Q: How effective are the drugs prescribed to the patients? And is it true that belated treatment due to unaffordable cost can cause the disease to develop into cirrhosis or cancer?
A: Modern science has found a treatment for hepatitis (C). But drugs now available for the treatment of hepatitis (B) do not cure it, they just stop its activity. These drugs are not available or registered in Sudan. They are expensive. Most patients procure them from abroad at a high cost. Some of the registered drugs are not within the first-line treatment drugs stipulated in the international treatment protocols. We are seeking to provide such drugs in cooperation with the National Fund for Medical Supplies and the National Council on Drugs and Poisons. We seek to benefit from our experiment in the provision of AIDS drugs in order to provide these drugs. Because the rate of infection might be high, the cost of providing free medication could be high. And that had caused international organizations to hesitate from working in the area of hepatitis B disease.

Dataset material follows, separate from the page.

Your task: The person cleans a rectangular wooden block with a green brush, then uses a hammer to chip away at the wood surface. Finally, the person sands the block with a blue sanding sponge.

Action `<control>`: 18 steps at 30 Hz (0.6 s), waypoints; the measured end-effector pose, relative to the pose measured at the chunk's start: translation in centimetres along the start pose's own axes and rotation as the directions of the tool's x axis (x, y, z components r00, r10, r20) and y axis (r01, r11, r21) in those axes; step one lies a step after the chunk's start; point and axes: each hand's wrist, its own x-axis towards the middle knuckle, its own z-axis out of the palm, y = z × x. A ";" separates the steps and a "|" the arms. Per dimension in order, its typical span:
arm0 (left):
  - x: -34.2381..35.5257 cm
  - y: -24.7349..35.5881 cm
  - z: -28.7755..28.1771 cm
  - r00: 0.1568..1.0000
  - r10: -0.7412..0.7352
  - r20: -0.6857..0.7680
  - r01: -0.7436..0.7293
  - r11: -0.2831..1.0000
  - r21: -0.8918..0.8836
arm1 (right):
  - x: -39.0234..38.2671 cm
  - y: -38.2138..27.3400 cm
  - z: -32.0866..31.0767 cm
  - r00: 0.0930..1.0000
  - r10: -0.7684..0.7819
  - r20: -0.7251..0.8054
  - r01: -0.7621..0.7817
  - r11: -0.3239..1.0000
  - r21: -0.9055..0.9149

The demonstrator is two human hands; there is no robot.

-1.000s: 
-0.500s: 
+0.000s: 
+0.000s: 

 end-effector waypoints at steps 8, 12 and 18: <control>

Hepatitis B can cause a chronic infection and can lead to fatalities due to cirrhosis or liver cancer.
Q: Are there any countries that set freedom from the disease as a pre-requisite for granting entry visas?
A: There is no country that sets this condition except the Kingdom of Saudi Arabia. Alarmingly, some government units are setting such a condition for job seekers. This is wrong, as the disease is not communicated through food and drinks.